A cartilha foi produzida para servir como um instrumento de apoio aos fazedores e fazedoras de cultura, reunindo informações essenciais sobre o que são os Pontos de Cultura, como funcionam e de que forma podem se organizar para acessar a Política Nacional Cultura Viva. O conteúdo apresenta, de maneira acessível, orientações sobre gestão de iniciativas culturais, atuação em rede, preservação de saberes tradicionais e promoção de ações contínuas nos territórios.
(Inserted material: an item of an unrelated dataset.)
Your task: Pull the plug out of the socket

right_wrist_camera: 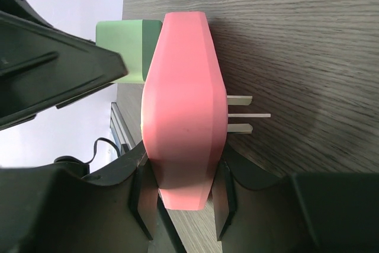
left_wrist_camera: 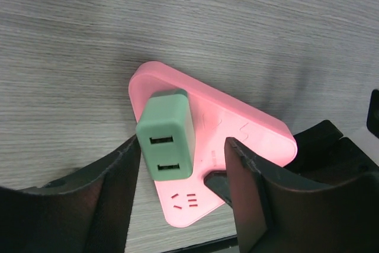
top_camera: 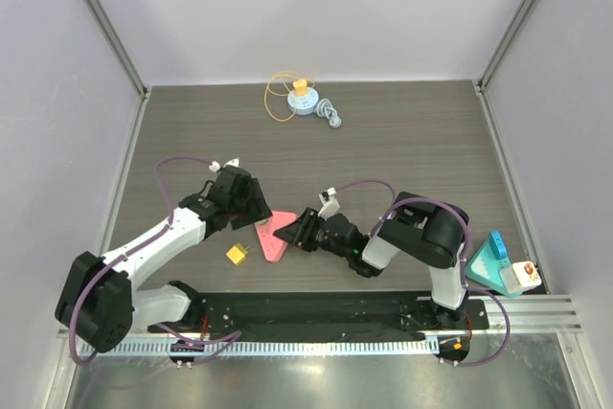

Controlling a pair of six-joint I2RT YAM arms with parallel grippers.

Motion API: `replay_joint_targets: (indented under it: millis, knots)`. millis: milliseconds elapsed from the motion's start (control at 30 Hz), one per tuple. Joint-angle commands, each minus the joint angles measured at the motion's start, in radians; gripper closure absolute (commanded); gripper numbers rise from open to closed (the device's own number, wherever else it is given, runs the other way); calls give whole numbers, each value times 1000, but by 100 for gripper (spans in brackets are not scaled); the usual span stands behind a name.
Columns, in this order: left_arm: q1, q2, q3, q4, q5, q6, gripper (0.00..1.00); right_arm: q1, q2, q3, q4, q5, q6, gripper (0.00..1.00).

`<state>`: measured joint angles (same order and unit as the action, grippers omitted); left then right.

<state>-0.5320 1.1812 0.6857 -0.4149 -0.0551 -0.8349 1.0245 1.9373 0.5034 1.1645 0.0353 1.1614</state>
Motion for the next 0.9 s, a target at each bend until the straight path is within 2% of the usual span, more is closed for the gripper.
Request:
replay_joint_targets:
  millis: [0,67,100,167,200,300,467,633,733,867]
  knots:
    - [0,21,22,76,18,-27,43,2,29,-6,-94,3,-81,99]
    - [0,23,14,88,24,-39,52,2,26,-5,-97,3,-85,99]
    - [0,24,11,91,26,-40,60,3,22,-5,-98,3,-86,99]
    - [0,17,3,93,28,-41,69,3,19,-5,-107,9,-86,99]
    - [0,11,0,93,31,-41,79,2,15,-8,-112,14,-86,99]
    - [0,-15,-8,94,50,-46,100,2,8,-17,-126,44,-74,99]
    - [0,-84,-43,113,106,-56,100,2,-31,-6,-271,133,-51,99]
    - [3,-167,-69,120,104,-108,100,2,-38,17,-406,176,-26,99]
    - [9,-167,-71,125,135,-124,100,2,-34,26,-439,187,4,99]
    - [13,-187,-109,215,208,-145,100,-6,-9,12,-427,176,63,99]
Além de contextualizar a política pública, o material reforça que os Pontos de Cultura são agentes fundamentais na valorização das identidades culturais, atuando diretamente nas comunidades por meio de oficinas, eventos, formações e ações de inclusão social, além de evidenciar o papel dos Pontões de Cultura, que atuam na articulação, formação e fortalecimento de redes, conectando iniciativas e ampliando o alcance das ações culturais.
“Esta Cartilha explica, de forma simples e direta, o que são pontos de Cultura, como funcionam e qual sua importância dentro da Política Nacional Cultura Viva, do Ministério da Cultura. O material é destinado a agentes culturais, coletivos, gestores e à comunidade em geral. Esperamos que ela se torne uma referência sobre esse tema tão essencial para nossos fazedores e fazedoras de cultura”, destacou Fábio Barbosa, presidente do Conselho Municipal de Política Cultural.
Outro destaque da publicação é o passo a passo para que coletivos, grupos e entidades possam buscar reconhecimento como Ponto de Cultura. A cartilha orienta desde a organização das atividades culturais e reunião de registros até o acesso a editais e o cadastro na Plataforma Cultura Viva, ferramenta do Ministério da Cultura que integra as iniciativas à rede nacional.
“A produção é um instrumento muito importante pensado pelo Conselho, porque materializa e esclarece dúvidas sobre os processos de criação e também sobre os direitos e deveres de um Ponto de Cultura. É mais uma iniciativa dos nossos fazedores e fazedoras de cultura. A cartilha é inédita e será distribuída em Santarém, assim como já foi levada a outros municípios do Baixo Amazonas”, destacou Priscila Castro, secretária municipal de Cultura.
As orientações reunidas no material são consideradas fundamentais porque contribuem para desmistificar o acesso à Política Cultura Viva, oferecendo caminhos práticos para que coletivos e iniciativas culturais se organizem, comprovem sua atuação e possam buscar reconhecimento institucional, ampliando suas possibilidades de atuação, parcerias e acesso a políticas públicas.
Para Natashia Santana, do Coletivo Nunghara, ser reconhecido como Ponto de Cultura representa a possibilidade de fortalecer e expandir ainda mais o trabalho desenvolvido.
“Ser reconhecido como Ponto de Cultura nos reafirma como um espaço vivo de criação, formação e valorização da cultura amazônica. Nosso trabalho nasce do território, dos saberes ancestrais e do fazer artesanal, desenvolvido por meio de projetos realizados na região do Tapajós, envolvendo biojoias, sabonetes e aromatizadores naturais, além de ações em teatro, audiovisual, cultura digital e produção cultural”, destacou.
Ao reunir orientações práticas e informações estratégicas, a cartilha se torna um instrumento de fortalecimento da Cultura Viva no município e região de integração do Baixo Amazonas, ampliando o acesso às políticas públicas e incentivando a organização das iniciativas culturais em rede. O lançamento durante o Tarrafa Cultural reforça o compromisso com a formação e articulação, contribuindo para que mais grupos sejam reconhecidos e valorizados em seus territórios.